What a difficult path it is to follow at the present moment.
The pandemic is being revealed as a cabal initiative, their Doomsday Scenario #2 (World War III was #1).
Yet we cannot downplay it so significantly that people fail to follow advisable medical procedures. After all, people really are dying from it.
The Alliance is using the pandemic as a cover to keep people inside and out of harm’s way while they take down the cabal.
We want to follow that but not so loudly or closely that we compromise their operations.
And all of this is to be done without taking the easy-out of becoming a self-righteous advocate for a single cause and screaming at the reader.
This is the best of times. This is the worst of times.
But what it does – and this is true of war as well, as far as historical study can reveal it – is a pandemic, especially one that is very much less serious than is being represented, does something to us.
It brings hidden flaws to the surface with a sense of urgency and forces unresolved issues to be resolved, usually in relatively rapid fashion.
Lives are at stake. They’re no less at stake from the flu, as I understand it, but we’re all focused on stamping this one out. People have serious concerns and I have to accept that and reflect it in my behavior or risk seriously offending a lot of people.
In the face of this, issues, for me, like what Michael calls “seeking profile,” (1) are shown in stark relief. Being a self-righteous zealot for a single cause is usually a profile-seeking strategy. I see in myself a search for a position to take on issues. Part of that is to make myself comprehensible but part of it is vainglorious profile-seeking.
The minute profile-seeking is identified I drop it. But it’s there.

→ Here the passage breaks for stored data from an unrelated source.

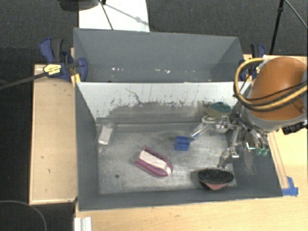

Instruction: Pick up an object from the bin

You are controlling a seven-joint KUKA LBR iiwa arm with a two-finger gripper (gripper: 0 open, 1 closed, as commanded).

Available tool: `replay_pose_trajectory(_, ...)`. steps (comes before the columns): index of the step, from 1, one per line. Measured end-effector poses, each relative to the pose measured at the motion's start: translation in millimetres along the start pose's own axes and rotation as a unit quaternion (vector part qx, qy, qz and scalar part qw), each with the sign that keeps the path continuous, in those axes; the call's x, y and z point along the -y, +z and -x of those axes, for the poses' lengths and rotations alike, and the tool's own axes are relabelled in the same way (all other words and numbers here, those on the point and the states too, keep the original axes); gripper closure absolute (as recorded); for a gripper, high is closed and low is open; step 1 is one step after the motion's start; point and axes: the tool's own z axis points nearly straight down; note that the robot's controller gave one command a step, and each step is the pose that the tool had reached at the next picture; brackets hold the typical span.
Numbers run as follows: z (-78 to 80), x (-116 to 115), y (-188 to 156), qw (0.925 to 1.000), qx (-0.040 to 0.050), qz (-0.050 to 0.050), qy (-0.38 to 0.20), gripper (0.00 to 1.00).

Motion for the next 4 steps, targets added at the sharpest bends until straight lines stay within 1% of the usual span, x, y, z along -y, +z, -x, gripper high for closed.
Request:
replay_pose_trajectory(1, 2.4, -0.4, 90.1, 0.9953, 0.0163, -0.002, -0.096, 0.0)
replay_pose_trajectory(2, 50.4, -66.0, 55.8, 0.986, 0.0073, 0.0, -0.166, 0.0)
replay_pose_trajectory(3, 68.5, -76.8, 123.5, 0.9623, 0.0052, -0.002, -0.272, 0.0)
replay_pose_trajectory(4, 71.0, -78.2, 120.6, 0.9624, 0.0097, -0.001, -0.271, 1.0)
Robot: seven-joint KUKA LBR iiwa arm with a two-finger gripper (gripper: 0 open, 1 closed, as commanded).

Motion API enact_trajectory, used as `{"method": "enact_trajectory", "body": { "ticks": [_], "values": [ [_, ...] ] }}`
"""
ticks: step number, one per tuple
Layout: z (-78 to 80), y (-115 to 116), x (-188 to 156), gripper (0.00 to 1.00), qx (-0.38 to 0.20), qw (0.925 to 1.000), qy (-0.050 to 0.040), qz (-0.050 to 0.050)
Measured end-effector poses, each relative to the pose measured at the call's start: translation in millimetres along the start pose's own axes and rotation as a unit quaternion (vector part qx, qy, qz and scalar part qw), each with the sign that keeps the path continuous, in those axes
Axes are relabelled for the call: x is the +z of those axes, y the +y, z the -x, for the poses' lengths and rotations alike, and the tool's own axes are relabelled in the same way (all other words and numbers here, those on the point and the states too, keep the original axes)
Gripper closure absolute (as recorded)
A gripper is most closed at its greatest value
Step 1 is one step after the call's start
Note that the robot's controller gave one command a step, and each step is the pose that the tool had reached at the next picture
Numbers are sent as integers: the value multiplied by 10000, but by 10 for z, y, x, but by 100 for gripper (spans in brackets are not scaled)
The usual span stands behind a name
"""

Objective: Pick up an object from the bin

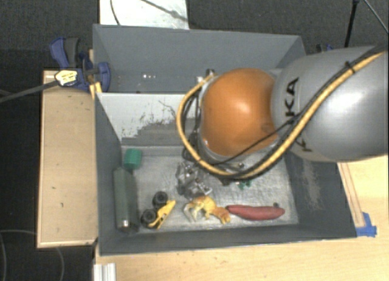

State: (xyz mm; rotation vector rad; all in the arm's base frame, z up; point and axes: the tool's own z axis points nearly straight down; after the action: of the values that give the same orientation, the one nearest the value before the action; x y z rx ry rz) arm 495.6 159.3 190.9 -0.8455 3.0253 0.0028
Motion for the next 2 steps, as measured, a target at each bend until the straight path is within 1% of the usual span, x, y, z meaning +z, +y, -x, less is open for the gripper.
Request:
{"method": "enact_trajectory", "body": {
  "ticks": [1,2],
  "values": [
    [133,358,584,0,-4,10000,-2,-1],
    [137,351,579,0,6,10000,-9,-5]
  ]
}}
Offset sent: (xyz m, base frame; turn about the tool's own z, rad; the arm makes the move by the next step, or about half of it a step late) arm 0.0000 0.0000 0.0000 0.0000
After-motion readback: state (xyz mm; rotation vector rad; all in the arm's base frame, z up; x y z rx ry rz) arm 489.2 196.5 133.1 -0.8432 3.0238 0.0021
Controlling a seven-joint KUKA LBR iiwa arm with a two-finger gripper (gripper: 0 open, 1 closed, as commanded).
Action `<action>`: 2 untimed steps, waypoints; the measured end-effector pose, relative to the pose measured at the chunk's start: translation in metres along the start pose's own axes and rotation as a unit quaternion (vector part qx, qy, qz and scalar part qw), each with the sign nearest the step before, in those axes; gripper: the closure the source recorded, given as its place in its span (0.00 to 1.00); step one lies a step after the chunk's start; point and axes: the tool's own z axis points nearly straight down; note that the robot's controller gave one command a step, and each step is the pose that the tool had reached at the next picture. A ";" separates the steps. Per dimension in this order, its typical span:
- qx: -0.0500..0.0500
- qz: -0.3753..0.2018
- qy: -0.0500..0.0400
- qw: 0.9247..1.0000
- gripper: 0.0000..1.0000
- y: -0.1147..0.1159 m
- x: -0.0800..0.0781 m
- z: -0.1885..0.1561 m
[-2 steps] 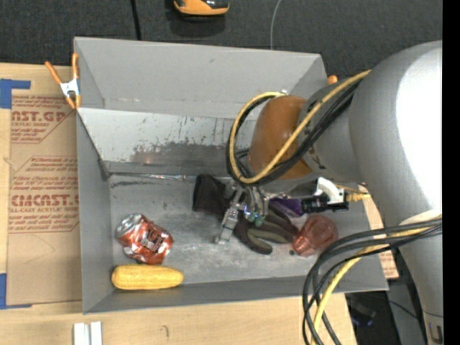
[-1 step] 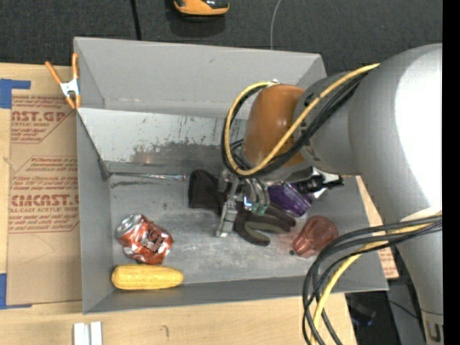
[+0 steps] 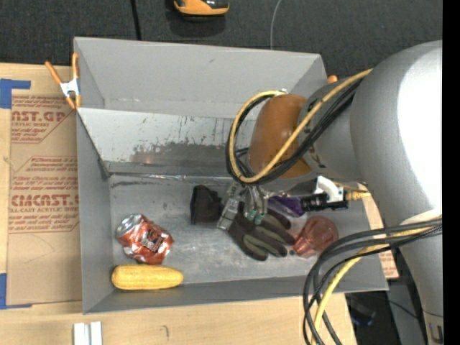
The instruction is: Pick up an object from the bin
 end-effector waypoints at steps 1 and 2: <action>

That having been said, for me, what the precipitate of all this is – the lesson to be learned from it – is that the best, most workable position – or perhaps footing – for a journalist to take at a time like this is to be found in the center, in the balance, with the mind as much as possible at rest.
Any swinging out to the extremes, except if I really think the issue requires it such as universal medicare and universal basic income, is going to require me to find my way back to the center eventually. The longer, more drawn out the process, the more extended my suffering. I can cut my losses by seeing that I’m doing it (say, seeking profile) and stopping immediately.
And not for the sake of profile. But for the sake of my well-being.
I’ve said it quite a few times but I believe that how we feel (or want to feel) is what motivates us more than anything else. When I’m swinging out to the extremes, I feel very good in the moment but I feel very bad some time after.
I’m preventing my own pain by staying in the middle. (2)
(1) “There are many light workers still who say that they are completely committed but to some extent, … they are engaged in drama or [act out of] their own need for profile.” (Archangel Michael in a personal reading with Steve Beckow through Linda Dillon, Sept. 16, 2015.)
(2) There are always exceptions. There are causes I’m passionate about.